10 Harmful Types of Friends and How to Set Boundaries with Each

10 Harmful Types of Friends and How to Set Boundaries with Each

“I just can’t wait to be friends with everyone!” My friend, more reserved than my hyperactive, people loving self, laughed as if I’d lost my mind. The infamous mantra sticks nearly two decades later. When we seek God’s standard for friendship, and follow Jesus’ example, the Holy Spirit will help us spread the love of Jesus.

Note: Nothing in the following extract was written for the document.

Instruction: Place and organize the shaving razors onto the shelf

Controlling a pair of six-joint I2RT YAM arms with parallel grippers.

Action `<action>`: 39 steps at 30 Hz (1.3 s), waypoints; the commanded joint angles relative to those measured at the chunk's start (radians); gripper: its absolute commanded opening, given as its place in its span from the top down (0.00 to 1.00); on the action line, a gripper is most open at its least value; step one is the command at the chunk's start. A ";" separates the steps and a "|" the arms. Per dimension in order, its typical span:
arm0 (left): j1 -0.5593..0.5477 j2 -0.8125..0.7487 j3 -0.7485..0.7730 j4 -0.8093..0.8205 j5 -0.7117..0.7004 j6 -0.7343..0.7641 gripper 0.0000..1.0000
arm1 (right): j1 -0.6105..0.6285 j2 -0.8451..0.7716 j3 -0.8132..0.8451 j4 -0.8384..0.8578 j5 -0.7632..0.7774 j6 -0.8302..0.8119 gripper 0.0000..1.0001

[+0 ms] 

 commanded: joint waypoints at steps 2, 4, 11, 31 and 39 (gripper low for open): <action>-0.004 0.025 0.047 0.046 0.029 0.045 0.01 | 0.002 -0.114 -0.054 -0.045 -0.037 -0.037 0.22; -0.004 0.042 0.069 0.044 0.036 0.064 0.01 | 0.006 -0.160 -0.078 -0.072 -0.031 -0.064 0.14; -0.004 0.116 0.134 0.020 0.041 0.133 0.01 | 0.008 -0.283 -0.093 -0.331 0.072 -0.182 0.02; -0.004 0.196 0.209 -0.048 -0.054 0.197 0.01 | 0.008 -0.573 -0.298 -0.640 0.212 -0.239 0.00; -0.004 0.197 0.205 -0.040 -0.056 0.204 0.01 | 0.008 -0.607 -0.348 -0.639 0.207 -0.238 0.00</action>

But what about unhealthy friendships? What is God’s standard for our friendship with those who drain our energy, deplete our resources and leave us feeling stressed and frustrated? God’s Word speaks truth into all of our relationships, and there is wisdom to be found for how to deal with that friendship that isn’t quite as healthy as it could be.

Here are 10 potentially unhealthy types friends, and how to love them within the good boundaries God has given us. 

  • 1. Controlling

    1. Controlling

    When the God speaks to control in the Bible, most often he is reminding us to be controlled by Him and Him only. No other person should seek to control us – forcing us to do things we are not comfortable with, or trying to make us become something that is in opposition to being a child of God.

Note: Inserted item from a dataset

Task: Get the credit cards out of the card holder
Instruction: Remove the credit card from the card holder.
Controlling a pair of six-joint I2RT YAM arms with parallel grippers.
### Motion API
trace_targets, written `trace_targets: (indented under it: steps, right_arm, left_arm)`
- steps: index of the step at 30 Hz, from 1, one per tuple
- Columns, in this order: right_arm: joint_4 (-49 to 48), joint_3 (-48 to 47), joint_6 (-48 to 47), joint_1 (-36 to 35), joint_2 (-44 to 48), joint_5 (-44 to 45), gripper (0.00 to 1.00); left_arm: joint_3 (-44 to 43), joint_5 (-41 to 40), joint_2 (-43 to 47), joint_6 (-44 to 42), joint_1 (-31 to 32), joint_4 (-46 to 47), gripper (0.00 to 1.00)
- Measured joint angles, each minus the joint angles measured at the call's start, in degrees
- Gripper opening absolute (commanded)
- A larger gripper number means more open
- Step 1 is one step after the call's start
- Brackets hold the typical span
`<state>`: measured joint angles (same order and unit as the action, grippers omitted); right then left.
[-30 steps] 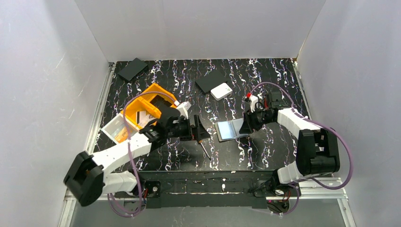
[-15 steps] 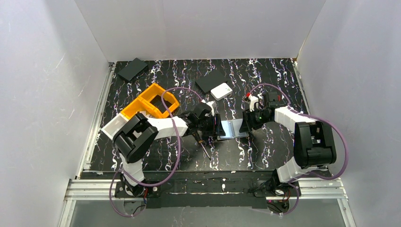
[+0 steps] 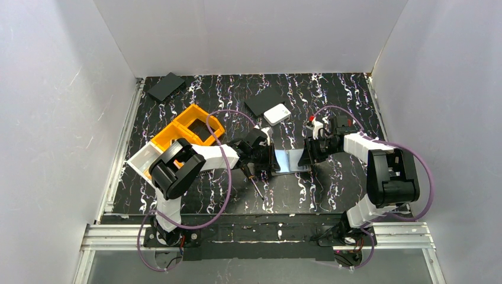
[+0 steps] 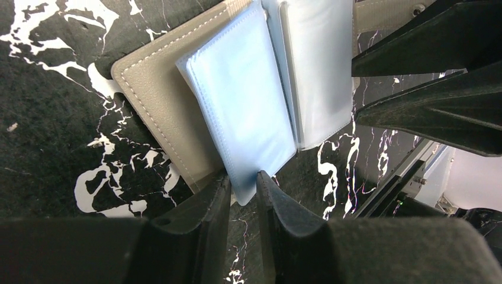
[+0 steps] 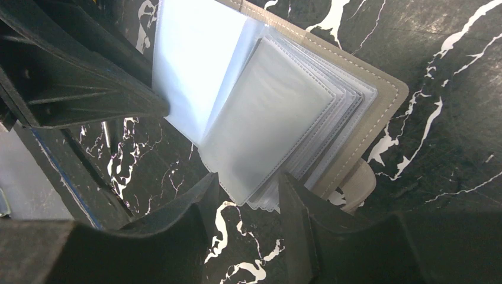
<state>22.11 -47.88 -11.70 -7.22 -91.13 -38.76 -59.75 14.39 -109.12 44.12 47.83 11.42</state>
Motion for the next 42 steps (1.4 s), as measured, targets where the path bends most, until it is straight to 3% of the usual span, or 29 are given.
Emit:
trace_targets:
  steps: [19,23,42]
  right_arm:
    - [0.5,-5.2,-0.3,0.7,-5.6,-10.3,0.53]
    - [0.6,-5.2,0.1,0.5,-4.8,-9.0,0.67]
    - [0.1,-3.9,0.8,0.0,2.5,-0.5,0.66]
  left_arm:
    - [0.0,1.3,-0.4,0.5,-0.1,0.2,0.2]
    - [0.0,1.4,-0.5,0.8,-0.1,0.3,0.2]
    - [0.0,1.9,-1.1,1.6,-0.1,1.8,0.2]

    The only one worthy to hold control over our lives is God. We must not allow friends to have a surging influence on what we should be doing, saying, wearing, thinking, or who we should be hanging out with, unless we prayerfully align their words with what God says. A 2015 Psychology Today article warns of friends who try to “isolate you from other relationships in life.”

    Constructing a healthy boundary with a controlling friend may consist of limiting the amount of time we talk to or spend with him or her. We must still find a way to love those friends through prayer and kindness, but above all need to guard our hearts.

    Proverbs 4:23 reminds us, “Above all else, guard your heart, everything you do flows from it.”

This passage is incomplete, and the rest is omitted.